Modeling, evaluation and deployment
This study selected the Gaussian RBF kernel with Lib SVM in Rapid Miner 5.1.001to build a mortality prediction model with empirical data. All variables were included in this model. The most important factor was BUN (13.08%); the second most important factor was the motor component of the GCS (GCSM) (11.18%); the third factor was surgical status (10.77%); and the fourth was sodium (10.27%). The weights of all of these four factors are count as more than 10%, respectively. Temperature, WBC and gender were not so important in this model, all of their weights are less than 0.005 (Figure 4).
Figure 4: Weights of the SVM model with the RBF kernel.
The precision rate, recall rate and F-Measure of the SVM model were 0.899, 0.902 and 0.899, respectively.

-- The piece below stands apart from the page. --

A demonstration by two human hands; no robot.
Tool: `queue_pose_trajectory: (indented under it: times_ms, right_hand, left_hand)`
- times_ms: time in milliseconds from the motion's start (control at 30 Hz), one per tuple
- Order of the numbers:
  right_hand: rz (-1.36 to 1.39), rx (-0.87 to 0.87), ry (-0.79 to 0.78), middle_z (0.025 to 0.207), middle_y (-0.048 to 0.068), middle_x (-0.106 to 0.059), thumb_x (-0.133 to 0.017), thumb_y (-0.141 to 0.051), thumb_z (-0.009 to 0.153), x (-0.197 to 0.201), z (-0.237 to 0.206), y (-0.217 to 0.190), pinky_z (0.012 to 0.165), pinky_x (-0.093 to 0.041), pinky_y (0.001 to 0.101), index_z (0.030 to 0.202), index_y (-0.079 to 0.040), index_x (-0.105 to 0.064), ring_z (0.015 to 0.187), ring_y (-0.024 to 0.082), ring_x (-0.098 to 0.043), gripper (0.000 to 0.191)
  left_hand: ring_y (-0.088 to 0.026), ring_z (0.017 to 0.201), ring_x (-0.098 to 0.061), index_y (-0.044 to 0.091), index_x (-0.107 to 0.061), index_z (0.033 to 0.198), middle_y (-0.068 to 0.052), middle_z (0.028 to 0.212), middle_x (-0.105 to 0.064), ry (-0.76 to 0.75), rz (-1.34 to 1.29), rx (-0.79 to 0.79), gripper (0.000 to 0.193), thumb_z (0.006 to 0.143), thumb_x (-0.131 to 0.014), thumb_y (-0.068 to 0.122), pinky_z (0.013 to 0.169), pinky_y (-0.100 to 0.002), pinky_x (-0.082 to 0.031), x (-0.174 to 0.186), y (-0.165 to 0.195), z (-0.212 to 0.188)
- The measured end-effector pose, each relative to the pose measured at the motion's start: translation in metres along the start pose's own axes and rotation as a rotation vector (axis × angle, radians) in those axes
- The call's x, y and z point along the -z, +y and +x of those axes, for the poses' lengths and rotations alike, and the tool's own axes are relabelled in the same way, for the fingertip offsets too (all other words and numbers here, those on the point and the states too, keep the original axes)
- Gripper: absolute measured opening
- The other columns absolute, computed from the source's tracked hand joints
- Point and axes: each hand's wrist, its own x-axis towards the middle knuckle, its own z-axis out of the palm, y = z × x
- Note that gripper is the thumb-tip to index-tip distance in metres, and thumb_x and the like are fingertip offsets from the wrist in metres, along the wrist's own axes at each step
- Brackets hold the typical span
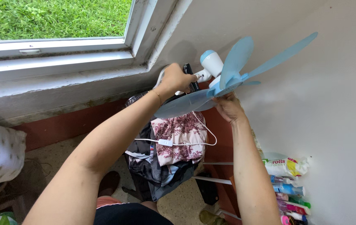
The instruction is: The person works on a small blue clip fan placed on a pile of clothes by a window. They detach the front blade assembly from the fan body, handle the blades and hub, then reattach the blade assembly and adjust the fan head and clip mount by hand.
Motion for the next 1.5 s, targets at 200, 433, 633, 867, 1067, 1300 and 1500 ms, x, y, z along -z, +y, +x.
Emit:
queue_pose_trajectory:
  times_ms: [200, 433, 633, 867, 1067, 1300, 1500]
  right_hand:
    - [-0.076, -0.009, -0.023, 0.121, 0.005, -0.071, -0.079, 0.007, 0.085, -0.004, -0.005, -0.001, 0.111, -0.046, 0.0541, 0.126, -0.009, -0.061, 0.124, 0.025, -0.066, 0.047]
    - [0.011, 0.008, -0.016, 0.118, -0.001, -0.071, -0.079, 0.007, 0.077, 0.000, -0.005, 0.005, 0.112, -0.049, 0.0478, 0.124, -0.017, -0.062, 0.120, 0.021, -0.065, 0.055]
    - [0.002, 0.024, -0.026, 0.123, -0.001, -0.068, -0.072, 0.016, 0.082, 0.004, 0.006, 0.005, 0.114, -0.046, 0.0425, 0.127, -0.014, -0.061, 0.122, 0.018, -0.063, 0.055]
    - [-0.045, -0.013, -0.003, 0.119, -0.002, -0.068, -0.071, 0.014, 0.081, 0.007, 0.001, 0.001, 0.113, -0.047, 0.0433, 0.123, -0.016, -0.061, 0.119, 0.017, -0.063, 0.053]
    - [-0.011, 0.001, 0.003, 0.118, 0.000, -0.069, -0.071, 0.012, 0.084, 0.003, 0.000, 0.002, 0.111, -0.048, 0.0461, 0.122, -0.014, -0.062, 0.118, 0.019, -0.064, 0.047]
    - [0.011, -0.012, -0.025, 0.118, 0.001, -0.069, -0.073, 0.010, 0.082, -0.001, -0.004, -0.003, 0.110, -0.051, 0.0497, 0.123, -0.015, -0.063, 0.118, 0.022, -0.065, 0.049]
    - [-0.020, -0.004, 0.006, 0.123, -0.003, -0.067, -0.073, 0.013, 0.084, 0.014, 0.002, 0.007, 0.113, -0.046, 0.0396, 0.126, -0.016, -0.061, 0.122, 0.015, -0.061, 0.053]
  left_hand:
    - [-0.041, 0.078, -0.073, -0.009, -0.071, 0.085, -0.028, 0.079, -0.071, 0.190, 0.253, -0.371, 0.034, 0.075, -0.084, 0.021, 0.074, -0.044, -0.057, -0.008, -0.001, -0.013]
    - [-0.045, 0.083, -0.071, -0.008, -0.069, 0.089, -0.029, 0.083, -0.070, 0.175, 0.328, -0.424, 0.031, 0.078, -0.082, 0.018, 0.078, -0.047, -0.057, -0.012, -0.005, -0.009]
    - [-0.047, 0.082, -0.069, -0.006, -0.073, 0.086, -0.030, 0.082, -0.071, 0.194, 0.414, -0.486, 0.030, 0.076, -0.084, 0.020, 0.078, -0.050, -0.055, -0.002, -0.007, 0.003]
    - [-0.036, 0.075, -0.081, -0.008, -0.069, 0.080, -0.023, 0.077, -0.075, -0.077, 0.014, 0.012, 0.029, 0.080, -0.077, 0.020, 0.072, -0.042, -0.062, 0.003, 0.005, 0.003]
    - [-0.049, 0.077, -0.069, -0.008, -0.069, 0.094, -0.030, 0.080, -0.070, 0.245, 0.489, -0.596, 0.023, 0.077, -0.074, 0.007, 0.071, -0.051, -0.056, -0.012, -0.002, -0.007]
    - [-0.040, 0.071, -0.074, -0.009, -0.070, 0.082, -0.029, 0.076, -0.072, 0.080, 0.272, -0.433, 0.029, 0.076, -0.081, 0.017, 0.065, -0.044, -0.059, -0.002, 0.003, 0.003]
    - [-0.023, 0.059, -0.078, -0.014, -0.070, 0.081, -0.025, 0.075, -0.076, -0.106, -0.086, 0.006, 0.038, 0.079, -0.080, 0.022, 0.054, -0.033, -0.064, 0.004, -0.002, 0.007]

The area under the ROC curve (AUR) of the SVM model was 0.932. The AUR of the SAPS II and APACHE II are 0.885 and 0.883, respectively. The new model is better than SASP II and APACHE II (p<0.01) (Figure 5).
Figure 5: ROC curves of the APACHE II, SAPS II and SVM models.
Conclusion
The meaning of “within normal range” is that these data are normal and good for the health. Patient with extreme laboratory or physiological data are bad for the health than the patients who have “within normal range” data. There are special characteristic in medical data, the twin peaks phenomenon. For example, the “within normal range” systolic blood pressure (SBP) is from 90 mmHg to 140 mm Hg. We defined hypertension as a SBP greater than 140 mmHg. Sometimes patients are defined as hypertension if their SBP is less than 90 mm Hg [26,27]. These definitions presented that the twin peaks phenomenon and most laboratory or physiological data got normal range of data. This phenomenon is very important if managing the medical data and data mining. The APACHE system and SAPS system consider the twin peaks phenomenon of medical data and constructed the new versions of models [4-6,8]. Unfortunately, they are constructed with subjective experiences and classifications. These methods may lose some information after transformation. Chan and Ting [1] constructed a novel mortality prediction model using linear regression, a genetic algorithm and Bayesian theory. Their model managed medical data with a mention of the twin peaks phenomenon. Unfortunately, the cut-off point for normal and abnormal data is still manually obtained. The present research used the Support Vector Machine (SVM) to construct a new mortality prediction model. The SVM managed raw medical data with their own characteristics automatically and easily, and may find the optimal cut-off point and weighting in these medical data automatically.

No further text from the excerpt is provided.